### ASSIGNED TASK:
Repeat exactly what appears from the opening line of the listing to the line with "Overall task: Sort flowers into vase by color", inclusive.

GIVEN INFORMATION Start Marker

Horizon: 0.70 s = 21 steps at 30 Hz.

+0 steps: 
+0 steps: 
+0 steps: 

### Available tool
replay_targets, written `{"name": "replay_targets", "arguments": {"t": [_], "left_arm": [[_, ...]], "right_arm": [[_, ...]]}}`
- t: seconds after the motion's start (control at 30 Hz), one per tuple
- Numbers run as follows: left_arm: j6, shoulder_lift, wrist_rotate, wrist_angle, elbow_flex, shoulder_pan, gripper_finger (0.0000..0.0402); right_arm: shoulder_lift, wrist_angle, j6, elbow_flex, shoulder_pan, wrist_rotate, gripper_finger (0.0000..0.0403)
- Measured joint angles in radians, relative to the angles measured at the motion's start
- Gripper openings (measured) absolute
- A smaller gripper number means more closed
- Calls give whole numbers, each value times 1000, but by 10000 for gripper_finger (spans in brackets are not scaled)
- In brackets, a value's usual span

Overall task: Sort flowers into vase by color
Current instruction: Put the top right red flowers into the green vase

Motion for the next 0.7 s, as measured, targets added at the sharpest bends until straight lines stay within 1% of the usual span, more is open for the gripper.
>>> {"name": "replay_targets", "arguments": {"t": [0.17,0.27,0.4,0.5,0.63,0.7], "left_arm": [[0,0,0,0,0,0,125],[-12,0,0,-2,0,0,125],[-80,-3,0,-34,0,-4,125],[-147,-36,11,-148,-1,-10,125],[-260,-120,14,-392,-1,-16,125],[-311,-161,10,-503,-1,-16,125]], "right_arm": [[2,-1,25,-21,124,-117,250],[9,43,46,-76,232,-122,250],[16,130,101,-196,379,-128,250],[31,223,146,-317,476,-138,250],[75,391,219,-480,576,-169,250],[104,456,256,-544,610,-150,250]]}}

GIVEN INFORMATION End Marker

### EXERCISE SOLUTION:
Horizon: 0.70 s = 21 steps at 30 Hz.

+0 steps: 
+0 steps: 
+0 steps: 

### Available tool
replay_targets, written `{"name": "replay_targets", "arguments": {"t": [_], "left_arm": [[_, ...]], "right_arm": [[_, ...]]}}`
- t: seconds after the motion's start (control at 30 Hz), one per tuple
- Numbers run as follows: left_arm: j6, shoulder_lift, wrist_rotate, wrist_angle, elbow_flex, shoulder_pan, gripper_finger (0.0000..0.0402); right_arm: shoulder_lift, wrist_angle, j6, elbow_flex, shoulder_pan, wrist_rotate, gripper_finger (0.0000..0.0403)
- Measured joint angles in radians, relative to the angles measured at the motion's start
- Gripper openings (measured) absolute
- A smaller gripper number means more closed
- Calls give whole numbers, each value times 1000, but by 10000 for gripper_finger (spans in brackets are not scaled)
- In brackets, a value's usual span

Overall task: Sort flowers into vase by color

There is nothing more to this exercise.